Le gouvernement fédéral espère cesser de confondre de présumés terroristes avec des bambins dans les aéroports canadiens en créant un seul système informatique pour gérer la liste d'interdiction de vol.

Mis à jour le 26 sept. 2018
MYLÈNE CRÊTE LA PRESSE CANADIENNE

Cette tâche revient pour l'instant aux quelque 120 transporteurs aériens présents dans les aéroports canadiens, qui en consultation avec Transport Canada, devaient contrôler l'identité des passagers sur la liste.
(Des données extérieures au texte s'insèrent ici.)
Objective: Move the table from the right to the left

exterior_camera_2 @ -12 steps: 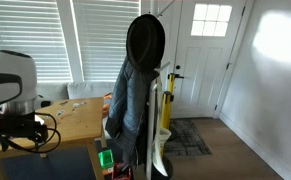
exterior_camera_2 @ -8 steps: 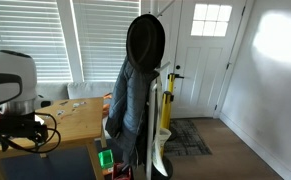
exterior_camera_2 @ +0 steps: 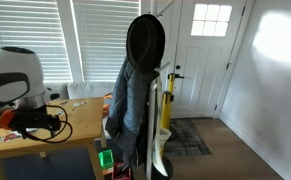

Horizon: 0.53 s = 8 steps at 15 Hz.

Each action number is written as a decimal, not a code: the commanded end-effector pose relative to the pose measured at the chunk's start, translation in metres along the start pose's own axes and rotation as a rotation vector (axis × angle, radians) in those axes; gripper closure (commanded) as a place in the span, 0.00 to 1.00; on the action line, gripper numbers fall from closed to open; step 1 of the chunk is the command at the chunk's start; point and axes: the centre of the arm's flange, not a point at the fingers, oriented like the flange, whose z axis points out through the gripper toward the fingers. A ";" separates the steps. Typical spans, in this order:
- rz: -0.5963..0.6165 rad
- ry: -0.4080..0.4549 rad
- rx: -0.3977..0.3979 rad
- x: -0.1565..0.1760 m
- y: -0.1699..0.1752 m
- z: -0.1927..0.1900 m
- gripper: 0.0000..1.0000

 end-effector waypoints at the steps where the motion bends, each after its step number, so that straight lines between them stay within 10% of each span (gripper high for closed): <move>1: -0.037 0.127 -0.043 0.060 0.036 -0.007 0.00; 5: -0.006 0.204 -0.141 0.118 0.067 -0.008 0.00; 8: 0.055 0.240 -0.201 0.153 0.093 0.006 0.32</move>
Le programme vise à refuser l'embarquement à toute personne qui présente une menace immédiate.

Les voyageurs, qui pourraient se retrouver sur la liste parce que leur nom est similaire à celui d'un présumé terroriste, pourront obtenir un numéro du gouvernement fédéral. En fournissant ce numéro à l'achat de leur billet d'avion, leur identité pourrait être vérifiée au préalable et ils éviteraient ainsi d'être bloqués une fois rendus à l'aéroport.

Le ministère de la Sécurité publique espère que ces changements seront apportés le plus rapidement possible, mais s'est gardé de fournir un échéancier précis. Le gouvernement fédéral a prévu 81,4 millions sur cinq ans pour régler ce problème.

Ces nouvelles mesures dépendent de deux projets de loi maintenant débattus par le Sénat, soit C-59 sur la sécurité nationale et C-21 qui permettrait à l'Agence des services frontaliers de recueillir des renseignements sur les Canadiens qui ont quitté le pays.

Le gouvernement lancera également une consultation sur les changements réglementaires qui toucheront les transporteurs aériens, une fois que C-59 aura obtenu la sanction royale.